Parvenus aujourd’hui à l’âge de raison (mais est-ce bien vrai?), ces jeunes s’interrogent enfin sur leur avenir. Ils se rendent compte que l’alternance politique que l’Espagne, en bonne élève de l’idéologie occidentale, pratique avec assiduité n’est qu’un pas de deux que les protagonistes exécutent avec élégance sans se soucier outre mesure du lendemain, ni de l’alternative qu’ils sont censés présenter. Ils ont eux-mêmes participé au système par nonchalance, indifférence ou inconscience en se laissant mener par le bout du porte-monnaie. Tant que les vieux paient, la belle affaire!

L’indignation surgit aujourd’hui parce que la crise a cassé le beau jouet conçu par l’affairisme. Et que d’autres affairistes présentent la facture. Ciel! Comment a-t-on pu laisser se créer une situation où un jeune sur deux est au chômage? La réponse est dramatiquement simple: tout le monde s’est servi, chacun y a trouvé son compte. Mais il faudra quand même passer à la caisse.

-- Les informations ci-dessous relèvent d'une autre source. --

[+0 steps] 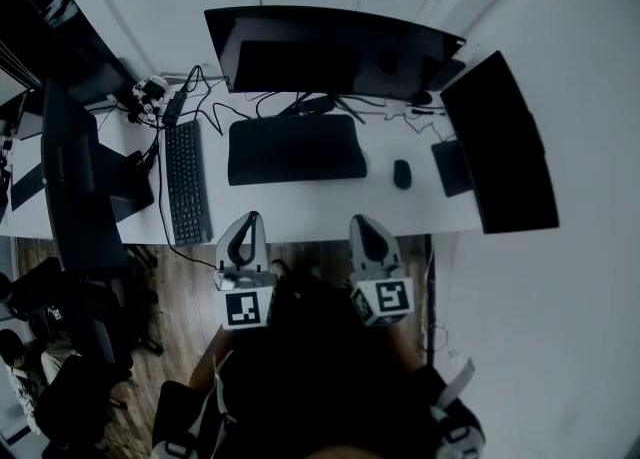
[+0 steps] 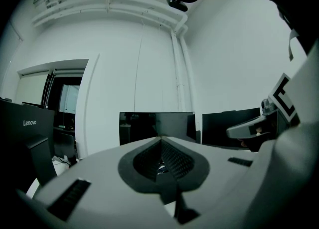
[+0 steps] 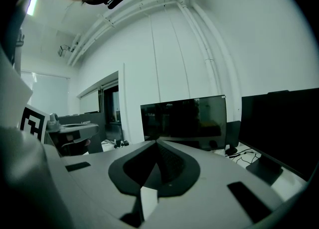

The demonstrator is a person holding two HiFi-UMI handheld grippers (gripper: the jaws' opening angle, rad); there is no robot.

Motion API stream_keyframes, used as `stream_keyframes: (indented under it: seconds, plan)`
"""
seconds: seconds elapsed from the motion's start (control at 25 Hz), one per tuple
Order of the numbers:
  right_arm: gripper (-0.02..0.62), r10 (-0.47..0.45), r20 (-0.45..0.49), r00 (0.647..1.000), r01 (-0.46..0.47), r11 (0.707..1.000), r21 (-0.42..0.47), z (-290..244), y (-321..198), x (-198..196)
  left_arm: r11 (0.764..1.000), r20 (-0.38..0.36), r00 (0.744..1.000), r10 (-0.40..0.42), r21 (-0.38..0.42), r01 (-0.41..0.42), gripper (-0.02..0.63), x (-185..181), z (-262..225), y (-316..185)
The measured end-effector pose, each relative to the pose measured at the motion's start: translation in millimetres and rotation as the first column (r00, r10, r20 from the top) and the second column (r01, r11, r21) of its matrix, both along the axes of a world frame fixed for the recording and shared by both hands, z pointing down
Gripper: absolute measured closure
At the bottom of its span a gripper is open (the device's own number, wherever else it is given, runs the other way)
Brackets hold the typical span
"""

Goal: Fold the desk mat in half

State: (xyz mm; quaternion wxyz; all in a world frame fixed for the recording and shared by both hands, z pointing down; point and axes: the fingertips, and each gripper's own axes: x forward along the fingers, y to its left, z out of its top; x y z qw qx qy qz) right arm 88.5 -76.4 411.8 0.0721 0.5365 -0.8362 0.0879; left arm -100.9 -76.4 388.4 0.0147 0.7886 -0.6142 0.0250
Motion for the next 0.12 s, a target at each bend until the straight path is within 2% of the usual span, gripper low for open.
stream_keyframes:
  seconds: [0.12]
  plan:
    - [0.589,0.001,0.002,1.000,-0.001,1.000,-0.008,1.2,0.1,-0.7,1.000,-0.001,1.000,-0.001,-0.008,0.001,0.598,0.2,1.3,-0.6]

Le mal dont souffre l’Espagne ne vient pas d’un manque de dignité dont des indignés pourraient s’affranchir en criant leur gêne et leur vergogne. Il est dû à la stupidité et à la corruption d’élites politiques (gauche et droite confondues) qui, converties à l’ultralibéralisme, ont pensé pourvoir surfer sur la mondialisation en se ménageant des niches (tourisme, agriculture, immobilier) fort lucratives. L’exemple suivi ne vient pas de très loin.

On a connu le même phénomène dans le monde communiste quand Moscou exploitait sans pudeur des pays spécialisés économiquement (Moldavie en fruits et légumes, Géorgie en alcool, Bulgarie en informatique) qui, le jour où l’URSS est entrée en crise, se sont douloureusement désagrégés.

C’est dire que si les indignés d’aujourd’hui attendent la solution d’un futur et mirifique emploi auquel leurs titres universitaires leur donneraient en principe droit, ils risquent d’attendre longtemps. En réalité, il ne leur reste guère que deux solutions: quitter l’indignation pour la révolte et viser le pouvoir en abattant celui qui règne aujourd’hui. Ou, à défaut ce qui semble plus à leur portée, se retrousser les manches pour aller remplacer les immigrés dans les hôtels, sur les plages ou dans les vastes serres qui nous fournissent en fruits et légumes. Comme dit le proverbe, il n’y a pas de sots métiers, il n’y a que de sottes gens.